The New World

Written by Andrew Motion
Review by Doug Kemp

This is a sequel to the former Poet Laureate’s own sequel to RL Stevenson’s Treasure Island. This was titled Silver (reviewed in HNR 62 in 2012), and concerned the return to the famous island by the son of Jim Hawkins, also called Jim, and Long John Silver’s mixed-race daughter Natty. The New World begins with Jim and Natty being shipwrecked off the Gulf of Mexico, after leaving Treasure Island with the silver bars liberated from the brigands. They are the somewhat unlikely only survivors of the wreck. The silver is lost again, and they are captured by a violent tribe. They escape from capture and probable death, taking from the tribe leader who is known as Black Cloud a valuable silver necklace. Thus begins the adventures of the bnewworld-usrave pair as they attempt to find their way to safety and back to England, while being tracked by an enraged Black Cloud, wanting the return of his property.

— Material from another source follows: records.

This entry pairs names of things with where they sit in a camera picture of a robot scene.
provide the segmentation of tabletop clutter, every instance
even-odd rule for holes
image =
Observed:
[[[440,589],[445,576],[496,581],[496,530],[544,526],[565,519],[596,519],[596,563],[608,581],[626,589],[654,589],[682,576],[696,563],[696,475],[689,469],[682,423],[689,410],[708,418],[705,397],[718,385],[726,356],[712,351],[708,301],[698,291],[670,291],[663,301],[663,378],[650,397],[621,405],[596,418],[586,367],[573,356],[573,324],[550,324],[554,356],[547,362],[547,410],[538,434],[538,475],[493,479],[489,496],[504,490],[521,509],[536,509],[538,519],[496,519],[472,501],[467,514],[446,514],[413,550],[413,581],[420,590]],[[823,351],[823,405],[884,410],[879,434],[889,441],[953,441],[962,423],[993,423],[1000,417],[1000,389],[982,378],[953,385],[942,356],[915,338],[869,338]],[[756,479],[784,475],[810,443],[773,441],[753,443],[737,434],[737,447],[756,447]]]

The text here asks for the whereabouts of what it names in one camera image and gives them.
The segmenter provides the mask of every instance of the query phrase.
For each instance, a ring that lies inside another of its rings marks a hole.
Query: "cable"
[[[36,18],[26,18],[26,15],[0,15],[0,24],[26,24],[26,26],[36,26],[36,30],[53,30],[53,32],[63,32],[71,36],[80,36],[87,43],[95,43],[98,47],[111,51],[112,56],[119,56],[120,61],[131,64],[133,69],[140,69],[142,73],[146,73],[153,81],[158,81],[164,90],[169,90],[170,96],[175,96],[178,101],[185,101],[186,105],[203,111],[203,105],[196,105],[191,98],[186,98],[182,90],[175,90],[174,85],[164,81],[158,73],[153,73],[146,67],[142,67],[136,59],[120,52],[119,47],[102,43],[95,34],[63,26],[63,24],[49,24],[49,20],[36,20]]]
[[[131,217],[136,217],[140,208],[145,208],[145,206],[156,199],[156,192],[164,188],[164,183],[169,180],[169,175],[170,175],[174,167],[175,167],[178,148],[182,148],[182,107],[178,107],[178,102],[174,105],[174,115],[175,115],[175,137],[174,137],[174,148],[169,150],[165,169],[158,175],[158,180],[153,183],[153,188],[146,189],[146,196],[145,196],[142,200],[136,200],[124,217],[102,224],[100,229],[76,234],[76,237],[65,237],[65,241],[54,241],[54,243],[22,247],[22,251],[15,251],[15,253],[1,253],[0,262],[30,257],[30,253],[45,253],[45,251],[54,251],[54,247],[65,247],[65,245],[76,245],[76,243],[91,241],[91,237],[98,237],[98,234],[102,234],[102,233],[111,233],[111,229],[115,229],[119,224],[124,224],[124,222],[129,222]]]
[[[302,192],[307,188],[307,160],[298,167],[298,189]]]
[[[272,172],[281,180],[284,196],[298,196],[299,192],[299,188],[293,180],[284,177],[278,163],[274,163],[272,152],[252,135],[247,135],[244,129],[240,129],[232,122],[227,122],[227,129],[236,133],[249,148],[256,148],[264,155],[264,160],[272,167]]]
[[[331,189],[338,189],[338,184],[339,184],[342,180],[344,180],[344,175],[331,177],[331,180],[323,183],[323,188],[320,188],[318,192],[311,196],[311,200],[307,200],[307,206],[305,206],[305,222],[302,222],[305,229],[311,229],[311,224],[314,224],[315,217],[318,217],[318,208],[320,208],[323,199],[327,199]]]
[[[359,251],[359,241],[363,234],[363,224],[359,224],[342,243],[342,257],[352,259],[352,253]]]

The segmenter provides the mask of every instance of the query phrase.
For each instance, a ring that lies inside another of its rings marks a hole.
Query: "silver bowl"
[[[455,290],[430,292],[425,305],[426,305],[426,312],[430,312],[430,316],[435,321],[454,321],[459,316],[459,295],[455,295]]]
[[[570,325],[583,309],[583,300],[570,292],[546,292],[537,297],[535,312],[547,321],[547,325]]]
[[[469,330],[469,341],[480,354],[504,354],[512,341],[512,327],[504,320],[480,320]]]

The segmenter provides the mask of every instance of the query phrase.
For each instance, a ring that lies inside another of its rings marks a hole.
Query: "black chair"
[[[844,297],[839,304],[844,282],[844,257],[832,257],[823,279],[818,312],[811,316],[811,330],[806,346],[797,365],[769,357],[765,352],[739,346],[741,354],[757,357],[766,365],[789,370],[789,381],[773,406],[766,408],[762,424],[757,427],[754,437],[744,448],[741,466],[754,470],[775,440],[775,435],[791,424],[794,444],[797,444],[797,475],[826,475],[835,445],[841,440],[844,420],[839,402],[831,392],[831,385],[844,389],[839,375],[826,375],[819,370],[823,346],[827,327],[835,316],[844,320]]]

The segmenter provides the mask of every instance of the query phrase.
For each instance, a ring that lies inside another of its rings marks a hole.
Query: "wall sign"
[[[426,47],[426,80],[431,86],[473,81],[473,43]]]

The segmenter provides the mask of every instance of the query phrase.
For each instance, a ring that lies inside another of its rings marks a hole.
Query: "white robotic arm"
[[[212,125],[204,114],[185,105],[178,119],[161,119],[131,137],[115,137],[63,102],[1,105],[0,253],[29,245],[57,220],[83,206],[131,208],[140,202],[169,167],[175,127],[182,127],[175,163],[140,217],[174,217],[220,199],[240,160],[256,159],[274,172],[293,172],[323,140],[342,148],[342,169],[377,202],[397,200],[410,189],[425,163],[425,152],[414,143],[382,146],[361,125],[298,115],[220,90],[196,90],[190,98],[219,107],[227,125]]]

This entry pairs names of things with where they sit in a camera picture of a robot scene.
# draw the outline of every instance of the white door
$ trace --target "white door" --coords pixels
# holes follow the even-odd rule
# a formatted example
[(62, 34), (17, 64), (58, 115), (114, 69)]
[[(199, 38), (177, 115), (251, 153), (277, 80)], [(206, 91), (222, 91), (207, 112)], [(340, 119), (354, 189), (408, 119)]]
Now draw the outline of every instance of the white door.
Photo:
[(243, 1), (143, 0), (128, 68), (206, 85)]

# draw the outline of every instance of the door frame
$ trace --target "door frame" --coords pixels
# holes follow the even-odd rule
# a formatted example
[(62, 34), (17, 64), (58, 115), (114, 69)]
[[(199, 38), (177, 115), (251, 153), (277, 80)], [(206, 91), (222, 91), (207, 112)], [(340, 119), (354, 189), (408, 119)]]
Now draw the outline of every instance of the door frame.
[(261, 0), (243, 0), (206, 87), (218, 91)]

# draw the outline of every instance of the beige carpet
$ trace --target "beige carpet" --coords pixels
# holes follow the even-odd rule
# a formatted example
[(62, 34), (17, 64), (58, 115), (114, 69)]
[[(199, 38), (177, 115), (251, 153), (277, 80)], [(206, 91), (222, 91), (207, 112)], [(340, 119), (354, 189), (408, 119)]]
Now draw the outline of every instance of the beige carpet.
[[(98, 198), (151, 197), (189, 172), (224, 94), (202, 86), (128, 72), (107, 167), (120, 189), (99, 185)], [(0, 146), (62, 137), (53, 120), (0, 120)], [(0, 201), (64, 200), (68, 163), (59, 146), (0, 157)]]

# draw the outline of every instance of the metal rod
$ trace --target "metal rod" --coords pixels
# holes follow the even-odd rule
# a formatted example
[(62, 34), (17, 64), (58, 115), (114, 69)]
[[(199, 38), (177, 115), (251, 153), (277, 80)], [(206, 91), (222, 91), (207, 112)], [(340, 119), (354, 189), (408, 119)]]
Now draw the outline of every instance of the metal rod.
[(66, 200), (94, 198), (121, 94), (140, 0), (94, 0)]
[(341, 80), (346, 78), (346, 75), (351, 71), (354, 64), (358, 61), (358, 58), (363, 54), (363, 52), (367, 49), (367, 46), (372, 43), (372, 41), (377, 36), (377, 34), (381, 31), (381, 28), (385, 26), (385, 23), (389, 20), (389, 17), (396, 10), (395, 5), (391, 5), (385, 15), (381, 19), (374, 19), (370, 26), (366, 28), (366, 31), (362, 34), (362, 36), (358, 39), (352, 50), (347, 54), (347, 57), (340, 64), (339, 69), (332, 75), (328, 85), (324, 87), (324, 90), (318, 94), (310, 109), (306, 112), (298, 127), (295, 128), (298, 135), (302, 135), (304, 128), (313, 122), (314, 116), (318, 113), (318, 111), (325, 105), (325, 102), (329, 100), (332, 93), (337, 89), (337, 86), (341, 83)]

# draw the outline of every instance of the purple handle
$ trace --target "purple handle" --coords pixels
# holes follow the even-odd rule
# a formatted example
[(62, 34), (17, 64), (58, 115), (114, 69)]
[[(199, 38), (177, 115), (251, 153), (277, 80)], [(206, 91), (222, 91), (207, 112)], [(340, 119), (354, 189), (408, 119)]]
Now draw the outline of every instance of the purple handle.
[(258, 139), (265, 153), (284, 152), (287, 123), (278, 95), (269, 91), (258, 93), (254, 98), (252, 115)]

The tale is narrated by an elderly Jim Hawkins as a memoir, 35 years or so after the events. As with Silver, the story has a number of fantastical elements, with the close relationship between Jim and Natty also being a theme of the plot. It is told in rich and evocative prose, with lush descriptions of the southern American landscapes that our inimitable pair traverse during their search for home. The story ends inconclusively, suggesting that a third sequel is in the offing from Andrew Motion. And why not?